**ABOUT THIS TASK:** Omit the pictures and output exactly the lines from the start of the entries through the line containing "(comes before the".
***
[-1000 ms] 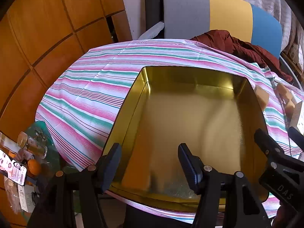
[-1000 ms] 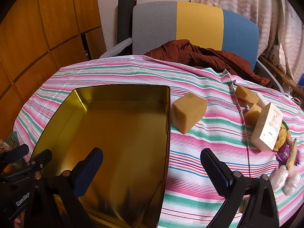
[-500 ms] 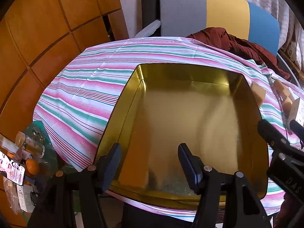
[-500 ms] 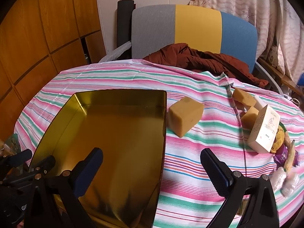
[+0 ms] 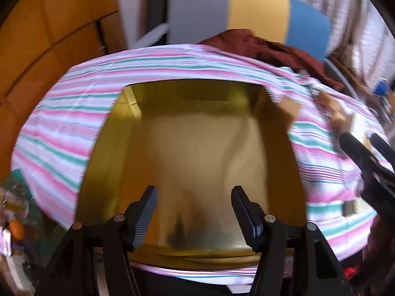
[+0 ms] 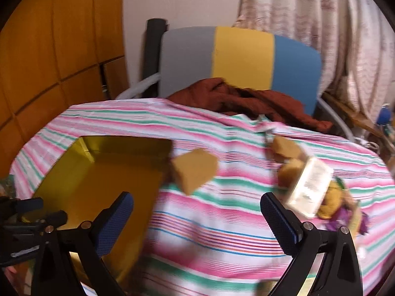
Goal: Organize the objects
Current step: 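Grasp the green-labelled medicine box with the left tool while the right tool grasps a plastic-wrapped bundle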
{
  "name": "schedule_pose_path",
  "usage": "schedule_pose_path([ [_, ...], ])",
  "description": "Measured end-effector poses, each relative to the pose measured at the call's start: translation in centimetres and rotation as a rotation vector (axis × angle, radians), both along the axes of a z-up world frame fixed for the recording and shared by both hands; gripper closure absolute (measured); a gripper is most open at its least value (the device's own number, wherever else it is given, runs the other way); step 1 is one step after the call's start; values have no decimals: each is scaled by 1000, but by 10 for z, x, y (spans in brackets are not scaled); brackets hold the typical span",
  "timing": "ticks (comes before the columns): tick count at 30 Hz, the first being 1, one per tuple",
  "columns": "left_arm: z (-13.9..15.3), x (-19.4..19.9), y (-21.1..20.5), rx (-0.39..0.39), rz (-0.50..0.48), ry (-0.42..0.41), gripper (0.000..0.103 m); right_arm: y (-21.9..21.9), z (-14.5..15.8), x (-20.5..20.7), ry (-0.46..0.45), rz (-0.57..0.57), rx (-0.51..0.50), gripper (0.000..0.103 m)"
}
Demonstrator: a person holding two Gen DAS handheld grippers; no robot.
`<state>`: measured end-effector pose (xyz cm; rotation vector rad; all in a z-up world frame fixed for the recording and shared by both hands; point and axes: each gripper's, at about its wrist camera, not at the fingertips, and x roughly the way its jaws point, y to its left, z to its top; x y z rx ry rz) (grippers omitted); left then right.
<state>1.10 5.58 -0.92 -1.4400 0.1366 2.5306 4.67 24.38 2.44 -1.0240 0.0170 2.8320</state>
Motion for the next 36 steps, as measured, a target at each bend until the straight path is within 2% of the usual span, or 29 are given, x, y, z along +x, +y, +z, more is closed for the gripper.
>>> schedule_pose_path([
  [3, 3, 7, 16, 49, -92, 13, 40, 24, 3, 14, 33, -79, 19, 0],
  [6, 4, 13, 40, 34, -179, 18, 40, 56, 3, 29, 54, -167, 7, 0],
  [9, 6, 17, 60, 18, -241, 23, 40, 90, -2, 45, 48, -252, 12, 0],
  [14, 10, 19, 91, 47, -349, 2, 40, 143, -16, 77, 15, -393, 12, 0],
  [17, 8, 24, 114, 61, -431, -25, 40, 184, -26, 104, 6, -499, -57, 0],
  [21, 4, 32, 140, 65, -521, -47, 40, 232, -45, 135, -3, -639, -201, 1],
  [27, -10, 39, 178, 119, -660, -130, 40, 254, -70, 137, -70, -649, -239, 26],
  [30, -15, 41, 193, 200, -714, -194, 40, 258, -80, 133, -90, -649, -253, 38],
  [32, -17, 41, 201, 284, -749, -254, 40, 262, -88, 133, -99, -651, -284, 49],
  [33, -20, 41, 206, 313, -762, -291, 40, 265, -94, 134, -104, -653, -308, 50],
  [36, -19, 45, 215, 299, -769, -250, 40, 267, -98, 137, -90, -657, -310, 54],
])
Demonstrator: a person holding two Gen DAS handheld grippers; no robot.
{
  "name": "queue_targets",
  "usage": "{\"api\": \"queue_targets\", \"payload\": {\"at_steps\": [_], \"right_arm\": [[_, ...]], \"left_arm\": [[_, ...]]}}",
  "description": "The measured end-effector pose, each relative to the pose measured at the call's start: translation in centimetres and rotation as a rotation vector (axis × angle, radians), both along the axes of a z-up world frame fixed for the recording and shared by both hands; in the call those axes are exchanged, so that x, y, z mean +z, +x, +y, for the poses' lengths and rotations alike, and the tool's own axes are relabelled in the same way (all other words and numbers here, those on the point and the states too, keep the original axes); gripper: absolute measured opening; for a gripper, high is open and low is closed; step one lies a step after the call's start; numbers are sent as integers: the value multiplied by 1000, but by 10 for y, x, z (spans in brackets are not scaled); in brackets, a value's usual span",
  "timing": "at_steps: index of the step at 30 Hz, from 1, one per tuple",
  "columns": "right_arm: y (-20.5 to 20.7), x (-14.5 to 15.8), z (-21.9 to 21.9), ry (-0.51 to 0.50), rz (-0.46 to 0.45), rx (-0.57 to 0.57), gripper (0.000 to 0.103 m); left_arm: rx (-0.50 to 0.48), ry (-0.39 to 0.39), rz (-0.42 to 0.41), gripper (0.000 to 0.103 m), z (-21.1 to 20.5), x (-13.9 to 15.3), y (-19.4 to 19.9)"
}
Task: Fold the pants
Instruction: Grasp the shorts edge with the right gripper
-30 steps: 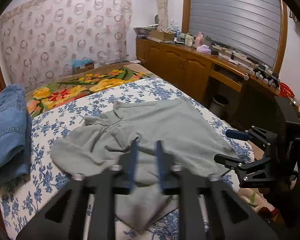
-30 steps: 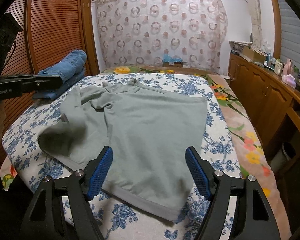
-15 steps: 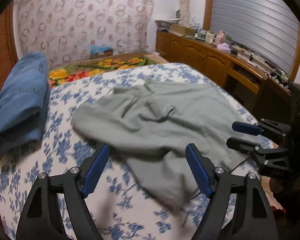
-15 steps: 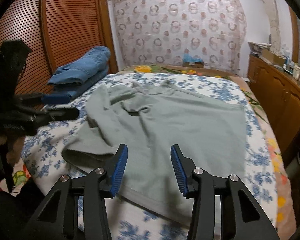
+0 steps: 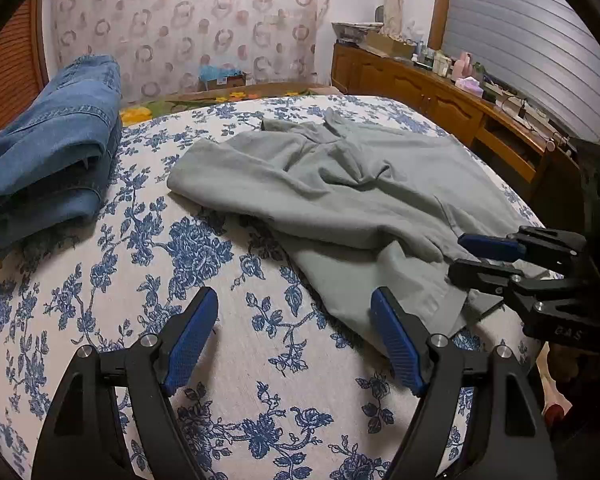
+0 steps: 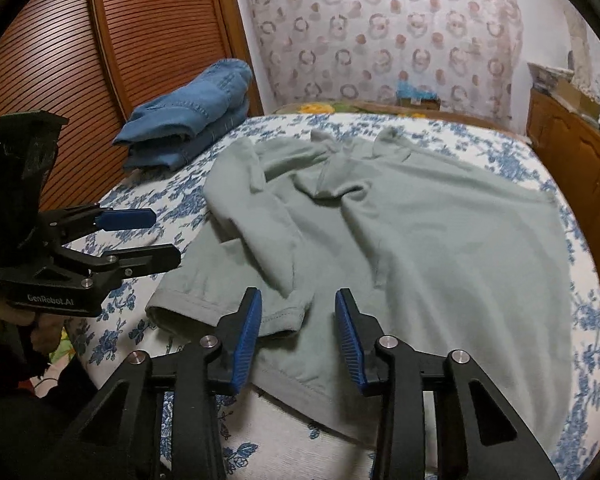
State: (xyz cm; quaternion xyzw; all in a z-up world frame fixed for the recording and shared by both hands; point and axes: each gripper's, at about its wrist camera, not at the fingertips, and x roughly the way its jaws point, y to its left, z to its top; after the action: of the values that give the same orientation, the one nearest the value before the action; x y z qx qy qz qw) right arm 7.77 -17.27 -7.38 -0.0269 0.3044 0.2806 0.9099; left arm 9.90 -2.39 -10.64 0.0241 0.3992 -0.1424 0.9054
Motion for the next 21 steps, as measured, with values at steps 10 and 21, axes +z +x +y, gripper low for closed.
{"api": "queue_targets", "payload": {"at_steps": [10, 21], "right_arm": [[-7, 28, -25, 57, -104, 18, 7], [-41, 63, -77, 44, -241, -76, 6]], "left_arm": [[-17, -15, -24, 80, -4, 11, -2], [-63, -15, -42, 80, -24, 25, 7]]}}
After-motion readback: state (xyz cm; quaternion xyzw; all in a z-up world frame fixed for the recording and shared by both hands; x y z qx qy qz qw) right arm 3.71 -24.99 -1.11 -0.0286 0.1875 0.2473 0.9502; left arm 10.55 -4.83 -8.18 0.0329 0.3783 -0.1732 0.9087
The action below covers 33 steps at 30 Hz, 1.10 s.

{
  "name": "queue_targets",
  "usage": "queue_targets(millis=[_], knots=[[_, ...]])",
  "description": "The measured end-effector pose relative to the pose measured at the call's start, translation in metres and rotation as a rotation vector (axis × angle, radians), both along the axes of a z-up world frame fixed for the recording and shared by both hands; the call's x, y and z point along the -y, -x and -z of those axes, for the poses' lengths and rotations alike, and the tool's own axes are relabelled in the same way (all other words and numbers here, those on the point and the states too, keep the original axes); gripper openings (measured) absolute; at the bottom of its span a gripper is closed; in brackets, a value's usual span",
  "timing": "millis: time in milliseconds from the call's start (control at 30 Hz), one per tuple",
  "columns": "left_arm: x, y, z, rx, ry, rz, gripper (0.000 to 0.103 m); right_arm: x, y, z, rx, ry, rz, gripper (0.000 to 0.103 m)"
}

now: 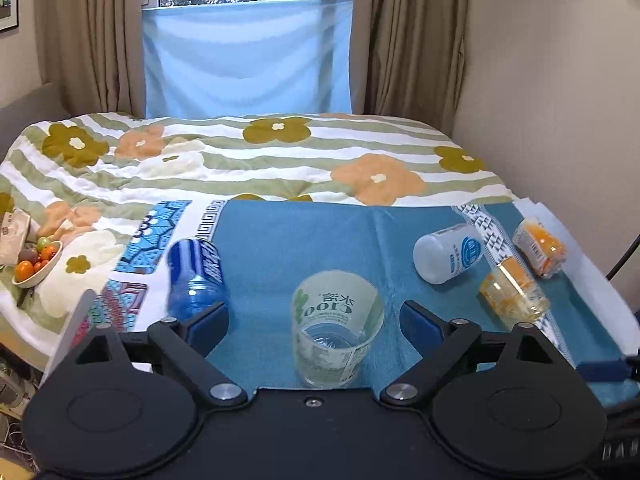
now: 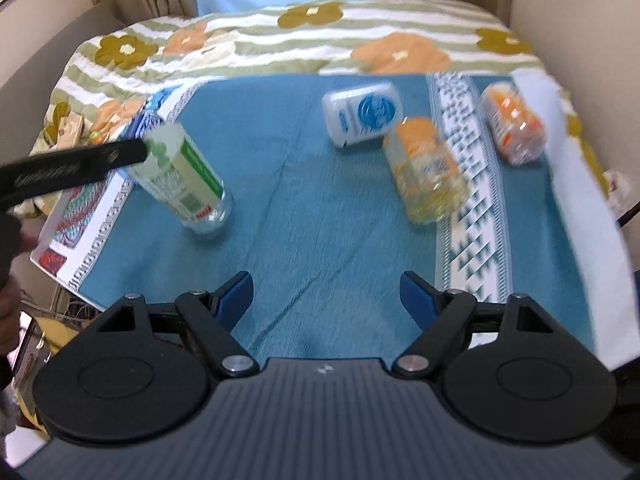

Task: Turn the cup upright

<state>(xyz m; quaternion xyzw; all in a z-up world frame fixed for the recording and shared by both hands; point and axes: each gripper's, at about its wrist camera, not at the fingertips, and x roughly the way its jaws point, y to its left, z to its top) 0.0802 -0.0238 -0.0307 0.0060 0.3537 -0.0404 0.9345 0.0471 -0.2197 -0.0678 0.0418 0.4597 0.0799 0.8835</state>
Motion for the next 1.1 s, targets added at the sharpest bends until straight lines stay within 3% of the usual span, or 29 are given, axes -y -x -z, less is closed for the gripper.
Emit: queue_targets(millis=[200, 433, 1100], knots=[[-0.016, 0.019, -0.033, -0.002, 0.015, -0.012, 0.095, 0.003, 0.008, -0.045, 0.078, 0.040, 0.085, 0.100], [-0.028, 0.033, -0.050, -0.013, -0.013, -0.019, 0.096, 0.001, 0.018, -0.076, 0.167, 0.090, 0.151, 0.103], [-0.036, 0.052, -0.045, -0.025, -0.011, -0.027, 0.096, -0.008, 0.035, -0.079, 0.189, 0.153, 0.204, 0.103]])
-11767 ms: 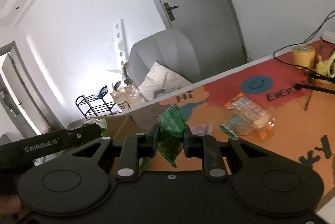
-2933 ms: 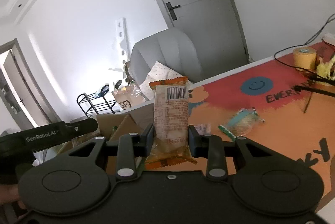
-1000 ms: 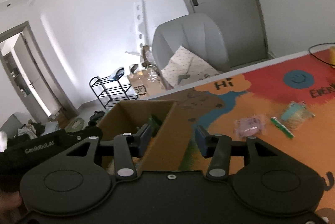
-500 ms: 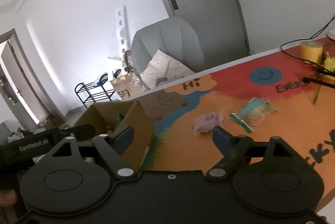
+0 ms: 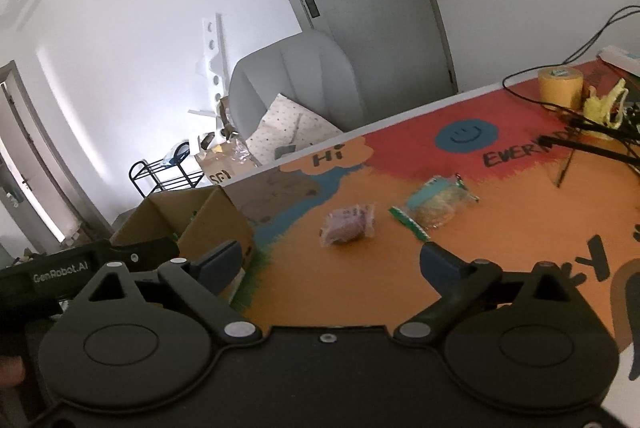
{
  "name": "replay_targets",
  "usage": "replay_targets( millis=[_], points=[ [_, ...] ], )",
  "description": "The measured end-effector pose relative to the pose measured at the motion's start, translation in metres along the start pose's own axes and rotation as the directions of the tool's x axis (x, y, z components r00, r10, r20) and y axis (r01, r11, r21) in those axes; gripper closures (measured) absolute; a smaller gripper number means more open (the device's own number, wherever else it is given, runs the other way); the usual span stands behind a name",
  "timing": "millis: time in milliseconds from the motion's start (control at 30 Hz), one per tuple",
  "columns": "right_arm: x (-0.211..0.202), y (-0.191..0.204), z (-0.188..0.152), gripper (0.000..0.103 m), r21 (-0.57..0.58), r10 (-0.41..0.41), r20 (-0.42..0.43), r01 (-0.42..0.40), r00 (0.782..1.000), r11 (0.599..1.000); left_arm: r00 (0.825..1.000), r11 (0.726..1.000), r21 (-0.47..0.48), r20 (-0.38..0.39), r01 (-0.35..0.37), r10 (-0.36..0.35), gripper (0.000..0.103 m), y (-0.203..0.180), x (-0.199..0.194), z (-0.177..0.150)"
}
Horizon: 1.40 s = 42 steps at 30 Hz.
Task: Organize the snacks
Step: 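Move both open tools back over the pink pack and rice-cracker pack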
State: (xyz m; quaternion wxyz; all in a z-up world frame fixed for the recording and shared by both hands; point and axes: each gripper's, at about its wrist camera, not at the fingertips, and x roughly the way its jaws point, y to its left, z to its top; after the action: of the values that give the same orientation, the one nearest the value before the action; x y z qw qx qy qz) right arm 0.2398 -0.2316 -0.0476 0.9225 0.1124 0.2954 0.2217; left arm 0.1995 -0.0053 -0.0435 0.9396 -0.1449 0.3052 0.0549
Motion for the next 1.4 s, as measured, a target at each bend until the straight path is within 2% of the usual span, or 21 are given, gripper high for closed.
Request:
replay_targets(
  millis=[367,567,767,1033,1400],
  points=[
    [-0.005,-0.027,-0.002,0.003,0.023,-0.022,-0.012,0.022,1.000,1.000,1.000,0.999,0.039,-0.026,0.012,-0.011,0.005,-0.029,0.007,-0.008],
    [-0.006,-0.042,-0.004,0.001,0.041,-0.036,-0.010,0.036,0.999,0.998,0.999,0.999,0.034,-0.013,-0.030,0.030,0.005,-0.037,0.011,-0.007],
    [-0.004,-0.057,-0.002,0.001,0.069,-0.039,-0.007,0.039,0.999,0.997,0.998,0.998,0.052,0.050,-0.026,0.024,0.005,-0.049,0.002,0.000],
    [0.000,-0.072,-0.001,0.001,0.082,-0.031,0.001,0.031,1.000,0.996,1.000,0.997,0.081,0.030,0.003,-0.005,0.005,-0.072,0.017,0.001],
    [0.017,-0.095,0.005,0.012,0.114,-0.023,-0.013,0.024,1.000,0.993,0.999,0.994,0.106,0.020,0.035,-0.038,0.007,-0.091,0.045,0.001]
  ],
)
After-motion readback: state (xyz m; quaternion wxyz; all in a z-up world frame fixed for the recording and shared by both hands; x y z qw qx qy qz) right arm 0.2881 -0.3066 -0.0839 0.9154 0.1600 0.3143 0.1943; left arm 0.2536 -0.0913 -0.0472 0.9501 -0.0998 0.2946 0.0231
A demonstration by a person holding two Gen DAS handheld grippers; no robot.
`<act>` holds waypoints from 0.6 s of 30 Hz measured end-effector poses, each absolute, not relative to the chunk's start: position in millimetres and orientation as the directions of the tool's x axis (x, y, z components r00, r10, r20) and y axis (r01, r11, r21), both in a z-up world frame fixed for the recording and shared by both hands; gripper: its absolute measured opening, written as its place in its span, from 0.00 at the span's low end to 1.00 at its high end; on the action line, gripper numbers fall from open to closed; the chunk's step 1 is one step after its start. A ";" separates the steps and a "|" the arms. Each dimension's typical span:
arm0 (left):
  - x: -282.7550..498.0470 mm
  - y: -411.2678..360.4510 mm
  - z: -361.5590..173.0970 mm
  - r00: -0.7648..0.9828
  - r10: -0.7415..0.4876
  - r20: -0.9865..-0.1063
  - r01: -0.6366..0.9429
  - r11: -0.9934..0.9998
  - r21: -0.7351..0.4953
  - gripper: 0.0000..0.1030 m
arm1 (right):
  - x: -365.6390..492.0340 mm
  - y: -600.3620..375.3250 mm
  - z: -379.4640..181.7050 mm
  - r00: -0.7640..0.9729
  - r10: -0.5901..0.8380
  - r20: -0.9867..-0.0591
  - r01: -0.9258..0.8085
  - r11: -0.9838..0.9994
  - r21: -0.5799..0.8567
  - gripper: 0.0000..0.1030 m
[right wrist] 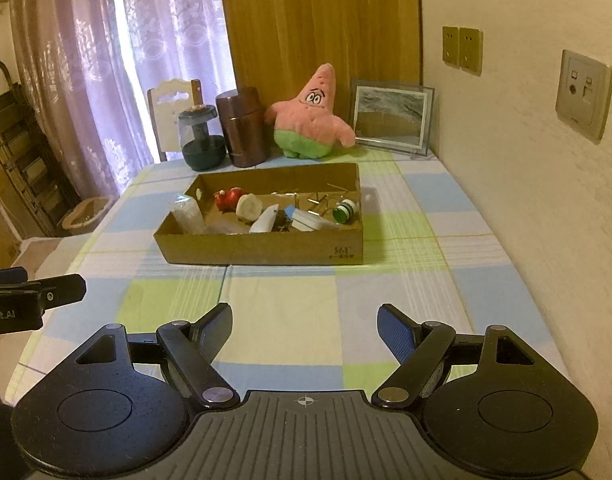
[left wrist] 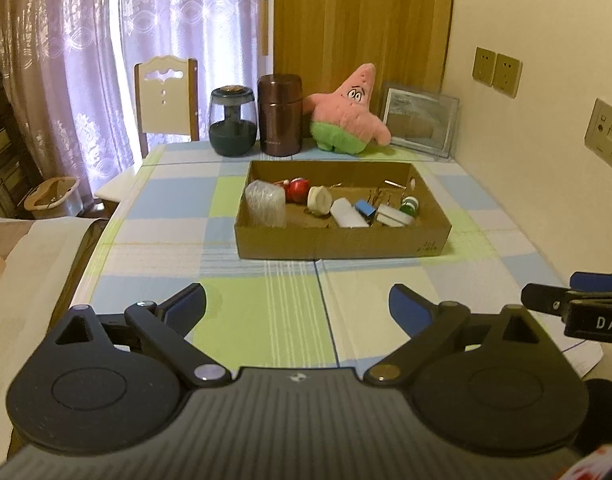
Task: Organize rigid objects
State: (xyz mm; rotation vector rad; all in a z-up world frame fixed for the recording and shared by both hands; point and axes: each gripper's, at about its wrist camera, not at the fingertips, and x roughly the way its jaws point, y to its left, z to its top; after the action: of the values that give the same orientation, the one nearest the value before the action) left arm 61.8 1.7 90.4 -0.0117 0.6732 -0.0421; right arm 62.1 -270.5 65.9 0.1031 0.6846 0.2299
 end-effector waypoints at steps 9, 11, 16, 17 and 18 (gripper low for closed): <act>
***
**RESPONSE:**
[-1000 ms] 
[-1000 ms] 
[-500 ms] 
[-500 ms] 
[+0 ms] 
[+0 ms] 
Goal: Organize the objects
Current step: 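Grasp the green-labelled medicine box with the left tool while the right tool grasps a plastic-wrapped bundle
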{
  "name": "schedule_pose_path",
  "usage": "schedule_pose_path([ [_, ...], ])",
  "description": "Measured end-effector poses, each relative to the pose measured at the call's start: translation in centimetres and rotation as a rotation vector (axis × angle, radians), both along the axes of a z-up world frame fixed for the recording and shared by both hands; gripper closure absolute (measured); a gripper is most open at its least value (the device's own number, wherever else it is given, runs the other way); step 1 is one step after the call's start; values have no decimals: each is scaled by 1000, but by 10 for z, x, y (spans in brackets are not scaled); brackets hold the typical span",
  "timing": "ticks (comes before the columns): tick count at 30 Hz, the first being 1, one per tuple",

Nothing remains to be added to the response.